Viacom's college campus network, mtvU, boasts that it has had a "parade of kick-ass people" perform as guest lecturers in its "Stand In" program. In addition to serious figures such as Elie Wiesel and John F. Kerry, the program has hosted Kareem Abdul-Jabbar (University of the Pacific), Ashley Judd (University of Kentucky), and, yes, Manson (Temple) and Snoop Dogg (USC).

But the midshipmen who heard McCain (who ranked near the bottom of his Navy class of '58) said they prefer him even to Sting (University of Illinois). "If Marilyn Manson or Snoop Dogg came, it wouldn't have been the same," insisted Jennifer Lloyd, a freshman from Texas. "You can look up to somebody from the bottom of the academy who has done so well."
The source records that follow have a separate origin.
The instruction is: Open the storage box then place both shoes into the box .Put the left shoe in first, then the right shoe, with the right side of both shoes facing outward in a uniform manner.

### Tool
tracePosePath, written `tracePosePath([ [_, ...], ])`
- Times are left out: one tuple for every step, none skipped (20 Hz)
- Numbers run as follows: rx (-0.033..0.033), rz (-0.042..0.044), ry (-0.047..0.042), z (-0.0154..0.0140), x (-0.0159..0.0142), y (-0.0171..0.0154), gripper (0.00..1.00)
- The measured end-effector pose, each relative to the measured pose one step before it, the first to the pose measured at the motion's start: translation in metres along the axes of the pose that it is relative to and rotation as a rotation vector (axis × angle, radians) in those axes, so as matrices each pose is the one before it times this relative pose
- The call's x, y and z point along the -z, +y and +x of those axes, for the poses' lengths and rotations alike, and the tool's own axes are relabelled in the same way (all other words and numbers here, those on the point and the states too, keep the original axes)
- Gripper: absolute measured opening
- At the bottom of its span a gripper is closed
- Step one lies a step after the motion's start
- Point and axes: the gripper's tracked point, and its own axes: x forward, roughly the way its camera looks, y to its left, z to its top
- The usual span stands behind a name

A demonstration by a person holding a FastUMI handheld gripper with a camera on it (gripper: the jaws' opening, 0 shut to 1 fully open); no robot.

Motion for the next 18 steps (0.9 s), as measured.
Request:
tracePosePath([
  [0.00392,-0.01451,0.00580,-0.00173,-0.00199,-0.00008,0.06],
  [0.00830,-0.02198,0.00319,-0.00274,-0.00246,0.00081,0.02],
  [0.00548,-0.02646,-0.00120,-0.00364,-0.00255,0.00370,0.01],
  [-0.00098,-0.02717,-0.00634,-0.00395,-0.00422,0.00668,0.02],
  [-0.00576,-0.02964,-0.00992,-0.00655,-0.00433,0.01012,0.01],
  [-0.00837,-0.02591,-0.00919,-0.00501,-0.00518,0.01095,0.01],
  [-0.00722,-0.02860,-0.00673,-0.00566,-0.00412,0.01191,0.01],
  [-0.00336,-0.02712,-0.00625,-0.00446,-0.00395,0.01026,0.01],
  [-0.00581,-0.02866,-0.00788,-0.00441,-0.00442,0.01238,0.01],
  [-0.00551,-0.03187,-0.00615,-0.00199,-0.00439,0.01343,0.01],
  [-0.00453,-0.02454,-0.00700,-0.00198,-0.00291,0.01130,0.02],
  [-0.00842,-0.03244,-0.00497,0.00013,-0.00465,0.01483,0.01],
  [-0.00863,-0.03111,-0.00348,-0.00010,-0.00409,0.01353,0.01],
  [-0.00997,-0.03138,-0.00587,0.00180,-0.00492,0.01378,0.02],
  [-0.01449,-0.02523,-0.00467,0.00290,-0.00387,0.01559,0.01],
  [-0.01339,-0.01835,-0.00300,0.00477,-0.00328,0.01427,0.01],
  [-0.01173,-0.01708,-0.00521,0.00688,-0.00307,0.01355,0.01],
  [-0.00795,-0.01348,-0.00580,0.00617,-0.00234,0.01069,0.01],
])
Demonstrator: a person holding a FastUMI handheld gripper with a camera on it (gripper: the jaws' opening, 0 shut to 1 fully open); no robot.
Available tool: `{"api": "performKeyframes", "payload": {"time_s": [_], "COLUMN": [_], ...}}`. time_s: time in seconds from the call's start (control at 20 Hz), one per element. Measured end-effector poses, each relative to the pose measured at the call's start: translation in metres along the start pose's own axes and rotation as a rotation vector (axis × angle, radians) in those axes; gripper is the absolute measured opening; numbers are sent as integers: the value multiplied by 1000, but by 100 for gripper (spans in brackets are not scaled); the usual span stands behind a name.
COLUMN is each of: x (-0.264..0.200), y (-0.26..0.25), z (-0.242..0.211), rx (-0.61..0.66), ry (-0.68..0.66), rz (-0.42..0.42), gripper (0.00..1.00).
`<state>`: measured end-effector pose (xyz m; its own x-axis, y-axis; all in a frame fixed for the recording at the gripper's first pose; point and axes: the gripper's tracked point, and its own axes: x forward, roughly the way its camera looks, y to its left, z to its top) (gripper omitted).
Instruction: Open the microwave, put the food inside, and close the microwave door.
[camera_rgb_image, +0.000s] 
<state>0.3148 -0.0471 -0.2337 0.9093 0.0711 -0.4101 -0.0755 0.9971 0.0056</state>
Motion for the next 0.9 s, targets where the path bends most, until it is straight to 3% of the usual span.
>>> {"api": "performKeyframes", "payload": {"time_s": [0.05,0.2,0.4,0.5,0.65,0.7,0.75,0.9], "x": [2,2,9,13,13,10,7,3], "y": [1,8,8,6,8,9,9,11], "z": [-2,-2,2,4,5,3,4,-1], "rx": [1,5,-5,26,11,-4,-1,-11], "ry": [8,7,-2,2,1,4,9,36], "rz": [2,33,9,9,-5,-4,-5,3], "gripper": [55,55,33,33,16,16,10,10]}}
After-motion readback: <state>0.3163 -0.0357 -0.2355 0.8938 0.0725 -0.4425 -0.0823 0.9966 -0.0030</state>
McCain dodged the most intriguing question: whether he will run again for president, seeking the GOP nomination in 2008. "I'm going to wait a couple of years and then give it some thought at that time," the suddenly cagey senator said. Still, the session had the feel of the town-hall meetings McCain held during his "Straight Talk Express" tour of New Hampshire in 1999: take all questions, and give frank answers.

The clock in the drab lecture room was stuck on 3:58 when McCain entered just after 10 a.m. It was to have been a surprise, but word leaked out Wednesday, so few were fooled when the instructor was interrupted by a knock on the door and the appearance of McCain, who wrote his name on the chalkboard "for those of you who don't know me." Chuckles all around.

Much of the session was vintage McCain: protesting "outrageous" congressional pet projects such as studying bear DNA and cow flatulence. Asked how to deal with pork-barreling lawmakers, McCain deadpanned: "Kill them."

The once and possibly future presidential candidate has a knack for staying at the center of things. He was recently given the chairmanship of the Senate Indian affairs committee, a backwater compared with his previous job as commerce committee chairman. But the panel has subpoenaed Ralph Reed and Grover Norquist to testify in its investigation of lobbyist Jack Abramoff -- an event sure to be a media spectacle.

And now McCain is at the center of the immigration debate, which has split nativist from pro-business Republicans. The McCain-Kennedy plan, as McCain outlined it here, goes significantly further toward amnesty for illegal immigrants than Bush has proposed; that could give Bush leverage as he negotiates with anti-immigrant Republicans in the House.

The McCain-Kennedy plan, he said, would "spend a lot of money and a lot of effort" to secure the southern border, using high-tech tools such as unmanned aerial vehicles and lasers. It would also have a "guest-worker program" that, unlike Bush's, would lead to legalization. "If there's a job Americans won't do, someone who can have pools of workers in countries with tamper-proof documentation, they can come and do those jobs and over a long period of time become eligible for a green card and eventually citizenship."

Most controversial will be the McCain-Kennedy plan to allow illegal immigrants to pay a fine, wait three years, then apply for legal residency and citizenship. "Don't reward them for breaking the law, but also give them an opportunity to become citizens," McCain said. The senator sounded so reasonable that the students easily could have missed the fact that their MTV guest lecturer had just lobbed an ideological grenade into the U.S. Capitol.